• ACTIVITY
Restate all the data exactly, so that each line is the same as before.
══════════════════════════════
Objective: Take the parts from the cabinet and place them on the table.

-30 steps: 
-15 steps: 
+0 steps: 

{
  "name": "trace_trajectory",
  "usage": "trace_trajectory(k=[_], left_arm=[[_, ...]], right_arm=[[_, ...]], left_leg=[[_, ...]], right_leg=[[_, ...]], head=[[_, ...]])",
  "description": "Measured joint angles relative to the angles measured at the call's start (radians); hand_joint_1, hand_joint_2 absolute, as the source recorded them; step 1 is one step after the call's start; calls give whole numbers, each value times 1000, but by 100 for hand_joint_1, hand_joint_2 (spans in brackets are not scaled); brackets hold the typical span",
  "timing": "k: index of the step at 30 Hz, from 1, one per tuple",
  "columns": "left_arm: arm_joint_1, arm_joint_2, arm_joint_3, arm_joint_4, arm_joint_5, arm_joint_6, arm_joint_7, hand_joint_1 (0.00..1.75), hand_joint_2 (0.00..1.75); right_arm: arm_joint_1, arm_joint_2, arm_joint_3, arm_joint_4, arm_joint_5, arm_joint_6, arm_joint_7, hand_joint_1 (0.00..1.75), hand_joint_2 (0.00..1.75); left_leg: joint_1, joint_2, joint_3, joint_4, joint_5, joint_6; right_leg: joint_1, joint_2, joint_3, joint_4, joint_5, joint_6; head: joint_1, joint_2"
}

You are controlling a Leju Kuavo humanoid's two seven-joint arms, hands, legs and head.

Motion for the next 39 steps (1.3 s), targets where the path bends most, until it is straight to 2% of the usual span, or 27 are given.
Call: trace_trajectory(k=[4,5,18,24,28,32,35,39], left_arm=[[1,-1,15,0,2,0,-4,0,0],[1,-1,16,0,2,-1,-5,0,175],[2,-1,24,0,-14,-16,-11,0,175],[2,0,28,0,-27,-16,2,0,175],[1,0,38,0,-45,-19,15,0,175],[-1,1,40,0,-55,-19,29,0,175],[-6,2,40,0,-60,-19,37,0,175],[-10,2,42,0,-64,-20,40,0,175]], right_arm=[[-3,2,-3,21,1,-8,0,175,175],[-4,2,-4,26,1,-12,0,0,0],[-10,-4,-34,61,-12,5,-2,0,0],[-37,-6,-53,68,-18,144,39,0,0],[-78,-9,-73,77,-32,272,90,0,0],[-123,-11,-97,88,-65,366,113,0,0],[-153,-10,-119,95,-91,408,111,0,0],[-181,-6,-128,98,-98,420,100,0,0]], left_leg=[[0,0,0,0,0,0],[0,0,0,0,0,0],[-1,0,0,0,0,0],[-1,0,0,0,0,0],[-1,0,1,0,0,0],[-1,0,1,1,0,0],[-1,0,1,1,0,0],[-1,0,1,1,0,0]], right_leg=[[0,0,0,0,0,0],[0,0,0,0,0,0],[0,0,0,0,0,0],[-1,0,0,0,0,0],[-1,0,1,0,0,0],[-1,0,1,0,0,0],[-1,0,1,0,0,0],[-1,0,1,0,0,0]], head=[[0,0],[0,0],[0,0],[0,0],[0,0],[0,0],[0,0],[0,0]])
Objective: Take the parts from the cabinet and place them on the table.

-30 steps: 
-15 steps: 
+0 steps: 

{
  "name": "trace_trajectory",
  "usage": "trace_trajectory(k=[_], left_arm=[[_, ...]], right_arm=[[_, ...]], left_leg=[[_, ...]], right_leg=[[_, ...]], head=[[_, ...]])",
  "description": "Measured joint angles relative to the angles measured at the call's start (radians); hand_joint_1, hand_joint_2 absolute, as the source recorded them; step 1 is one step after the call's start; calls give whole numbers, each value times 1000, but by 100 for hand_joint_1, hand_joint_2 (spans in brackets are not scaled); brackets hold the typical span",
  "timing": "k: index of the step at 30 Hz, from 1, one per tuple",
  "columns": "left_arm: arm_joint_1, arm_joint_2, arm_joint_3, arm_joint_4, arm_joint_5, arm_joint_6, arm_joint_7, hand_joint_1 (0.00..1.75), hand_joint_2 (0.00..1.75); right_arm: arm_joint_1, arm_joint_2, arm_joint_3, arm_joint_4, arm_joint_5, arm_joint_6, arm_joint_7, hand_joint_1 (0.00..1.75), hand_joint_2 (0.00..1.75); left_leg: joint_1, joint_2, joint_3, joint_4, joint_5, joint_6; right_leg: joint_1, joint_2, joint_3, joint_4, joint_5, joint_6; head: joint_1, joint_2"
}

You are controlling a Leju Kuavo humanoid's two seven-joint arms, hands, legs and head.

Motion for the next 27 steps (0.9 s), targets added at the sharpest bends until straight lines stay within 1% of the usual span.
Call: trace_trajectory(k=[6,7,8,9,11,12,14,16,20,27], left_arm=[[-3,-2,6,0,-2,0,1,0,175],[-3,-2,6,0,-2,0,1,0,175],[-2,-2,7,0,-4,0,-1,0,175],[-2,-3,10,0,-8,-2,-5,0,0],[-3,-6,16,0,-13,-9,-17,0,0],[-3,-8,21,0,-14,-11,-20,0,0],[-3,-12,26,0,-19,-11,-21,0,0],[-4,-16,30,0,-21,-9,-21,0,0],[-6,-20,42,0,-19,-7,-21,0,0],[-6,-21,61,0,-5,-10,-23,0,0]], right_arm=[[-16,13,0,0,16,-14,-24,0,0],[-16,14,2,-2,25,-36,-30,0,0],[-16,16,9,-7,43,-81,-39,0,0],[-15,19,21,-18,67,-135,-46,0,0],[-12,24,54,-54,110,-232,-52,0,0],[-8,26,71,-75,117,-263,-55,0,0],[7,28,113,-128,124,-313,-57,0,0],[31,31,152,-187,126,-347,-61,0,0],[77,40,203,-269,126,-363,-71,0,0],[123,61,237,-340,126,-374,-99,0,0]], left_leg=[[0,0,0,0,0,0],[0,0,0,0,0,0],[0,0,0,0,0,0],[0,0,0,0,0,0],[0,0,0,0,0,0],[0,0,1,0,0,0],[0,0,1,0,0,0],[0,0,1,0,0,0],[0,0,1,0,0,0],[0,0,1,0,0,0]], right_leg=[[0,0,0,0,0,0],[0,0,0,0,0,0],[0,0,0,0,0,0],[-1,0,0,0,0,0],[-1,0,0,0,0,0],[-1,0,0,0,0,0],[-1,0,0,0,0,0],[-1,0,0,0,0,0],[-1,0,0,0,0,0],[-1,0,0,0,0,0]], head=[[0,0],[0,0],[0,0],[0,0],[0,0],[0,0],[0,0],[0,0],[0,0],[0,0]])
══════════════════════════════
• ANSWER FOR THE TASK
Objective: Take the parts from the cabinet and place them on the table.

-30 steps: 
-15 steps: 
+0 steps: 

{
  "name": "trace_trajectory",
  "usage": "trace_trajectory(k=[_], left_arm=[[_, ...]], right_arm=[[_, ...]], left_leg=[[_, ...]], right_leg=[[_, ...]], head=[[_, ...]])",
  "description": "Measured joint angles relative to the angles measured at the call's start (radians); hand_joint_1, hand_joint_2 absolute, as the source recorded them; step 1 is one step after the call's start; calls give whole numbers, each value times 1000, but by 100 for hand_joint_1, hand_joint_2 (spans in brackets are not scaled); brackets hold the typical span",
  "timing": "k: index of the step at 30 Hz, from 1, one per tuple",
  "columns": "left_arm: arm_joint_1, arm_joint_2, arm_joint_3, arm_joint_4, arm_joint_5, arm_joint_6, arm_joint_7, hand_joint_1 (0.00..1.75), hand_joint_2 (0.00..1.75); right_arm: arm_joint_1, arm_joint_2, arm_joint_3, arm_joint_4, arm_joint_5, arm_joint_6, arm_joint_7, hand_joint_1 (0.00..1.75), hand_joint_2 (0.00..1.75); left_leg: joint_1, joint_2, joint_3, joint_4, joint_5, joint_6; right_leg: joint_1, joint_2, joint_3, joint_4, joint_5, joint_6; head: joint_1, joint_2"
}

You are controlling a Leju Kuavo humanoid's two seven-joint arms, hands, legs and head.

Motion for the next 39 steps (1.3 s), targets where the path bends most, until it is straight to 2% of the usual span, or 27 are given.
Call: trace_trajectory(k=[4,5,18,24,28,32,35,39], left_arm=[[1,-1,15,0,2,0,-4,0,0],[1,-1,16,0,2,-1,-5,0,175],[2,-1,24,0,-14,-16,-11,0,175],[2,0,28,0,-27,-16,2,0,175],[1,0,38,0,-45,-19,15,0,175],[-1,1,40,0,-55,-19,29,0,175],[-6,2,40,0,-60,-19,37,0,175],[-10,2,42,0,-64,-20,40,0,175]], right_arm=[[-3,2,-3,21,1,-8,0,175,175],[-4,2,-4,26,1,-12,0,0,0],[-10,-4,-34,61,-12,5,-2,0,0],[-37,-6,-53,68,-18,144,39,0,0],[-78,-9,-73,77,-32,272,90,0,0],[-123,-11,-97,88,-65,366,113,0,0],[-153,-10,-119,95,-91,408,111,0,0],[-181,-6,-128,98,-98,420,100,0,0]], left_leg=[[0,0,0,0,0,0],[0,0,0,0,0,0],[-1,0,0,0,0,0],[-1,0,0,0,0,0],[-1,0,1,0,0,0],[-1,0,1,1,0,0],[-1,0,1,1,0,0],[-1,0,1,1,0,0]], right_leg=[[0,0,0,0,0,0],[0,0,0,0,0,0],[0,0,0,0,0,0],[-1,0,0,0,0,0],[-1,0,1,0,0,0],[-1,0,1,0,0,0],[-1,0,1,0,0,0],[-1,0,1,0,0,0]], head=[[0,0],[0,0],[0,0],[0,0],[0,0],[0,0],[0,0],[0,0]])
Objective: Take the parts from the cabinet and place them on the table.

-30 steps: 
-15 steps: 
+0 steps: 

{
  "name": "trace_trajectory",
  "usage": "trace_trajectory(k=[_], left_arm=[[_, ...]], right_arm=[[_, ...]], left_leg=[[_, ...]], right_leg=[[_, ...]], head=[[_, ...]])",
  "description": "Measured joint angles relative to the angles measured at the call's start (radians); hand_joint_1, hand_joint_2 absolute, as the source recorded them; step 1 is one step after the call's start; calls give whole numbers, each value times 1000, but by 100 for hand_joint_1, hand_joint_2 (spans in brackets are not scaled); brackets hold the typical span",
  "timing": "k: index of the step at 30 Hz, from 1, one per tuple",
  "columns": "left_arm: arm_joint_1, arm_joint_2, arm_joint_3, arm_joint_4, arm_joint_5, arm_joint_6, arm_joint_7, hand_joint_1 (0.00..1.75), hand_joint_2 (0.00..1.75); right_arm: arm_joint_1, arm_joint_2, arm_joint_3, arm_joint_4, arm_joint_5, arm_joint_6, arm_joint_7, hand_joint_1 (0.00..1.75), hand_joint_2 (0.00..1.75); left_leg: joint_1, joint_2, joint_3, joint_4, joint_5, joint_6; right_leg: joint_1, joint_2, joint_3, joint_4, joint_5, joint_6; head: joint_1, joint_2"
}

You are controlling a Leju Kuavo humanoid's two seven-joint arms, hands, legs and head.

Motion for the next 27 steps (0.9 s), targets added at the sharpest bends until straight lines stay within 1% of the usual span.
Call: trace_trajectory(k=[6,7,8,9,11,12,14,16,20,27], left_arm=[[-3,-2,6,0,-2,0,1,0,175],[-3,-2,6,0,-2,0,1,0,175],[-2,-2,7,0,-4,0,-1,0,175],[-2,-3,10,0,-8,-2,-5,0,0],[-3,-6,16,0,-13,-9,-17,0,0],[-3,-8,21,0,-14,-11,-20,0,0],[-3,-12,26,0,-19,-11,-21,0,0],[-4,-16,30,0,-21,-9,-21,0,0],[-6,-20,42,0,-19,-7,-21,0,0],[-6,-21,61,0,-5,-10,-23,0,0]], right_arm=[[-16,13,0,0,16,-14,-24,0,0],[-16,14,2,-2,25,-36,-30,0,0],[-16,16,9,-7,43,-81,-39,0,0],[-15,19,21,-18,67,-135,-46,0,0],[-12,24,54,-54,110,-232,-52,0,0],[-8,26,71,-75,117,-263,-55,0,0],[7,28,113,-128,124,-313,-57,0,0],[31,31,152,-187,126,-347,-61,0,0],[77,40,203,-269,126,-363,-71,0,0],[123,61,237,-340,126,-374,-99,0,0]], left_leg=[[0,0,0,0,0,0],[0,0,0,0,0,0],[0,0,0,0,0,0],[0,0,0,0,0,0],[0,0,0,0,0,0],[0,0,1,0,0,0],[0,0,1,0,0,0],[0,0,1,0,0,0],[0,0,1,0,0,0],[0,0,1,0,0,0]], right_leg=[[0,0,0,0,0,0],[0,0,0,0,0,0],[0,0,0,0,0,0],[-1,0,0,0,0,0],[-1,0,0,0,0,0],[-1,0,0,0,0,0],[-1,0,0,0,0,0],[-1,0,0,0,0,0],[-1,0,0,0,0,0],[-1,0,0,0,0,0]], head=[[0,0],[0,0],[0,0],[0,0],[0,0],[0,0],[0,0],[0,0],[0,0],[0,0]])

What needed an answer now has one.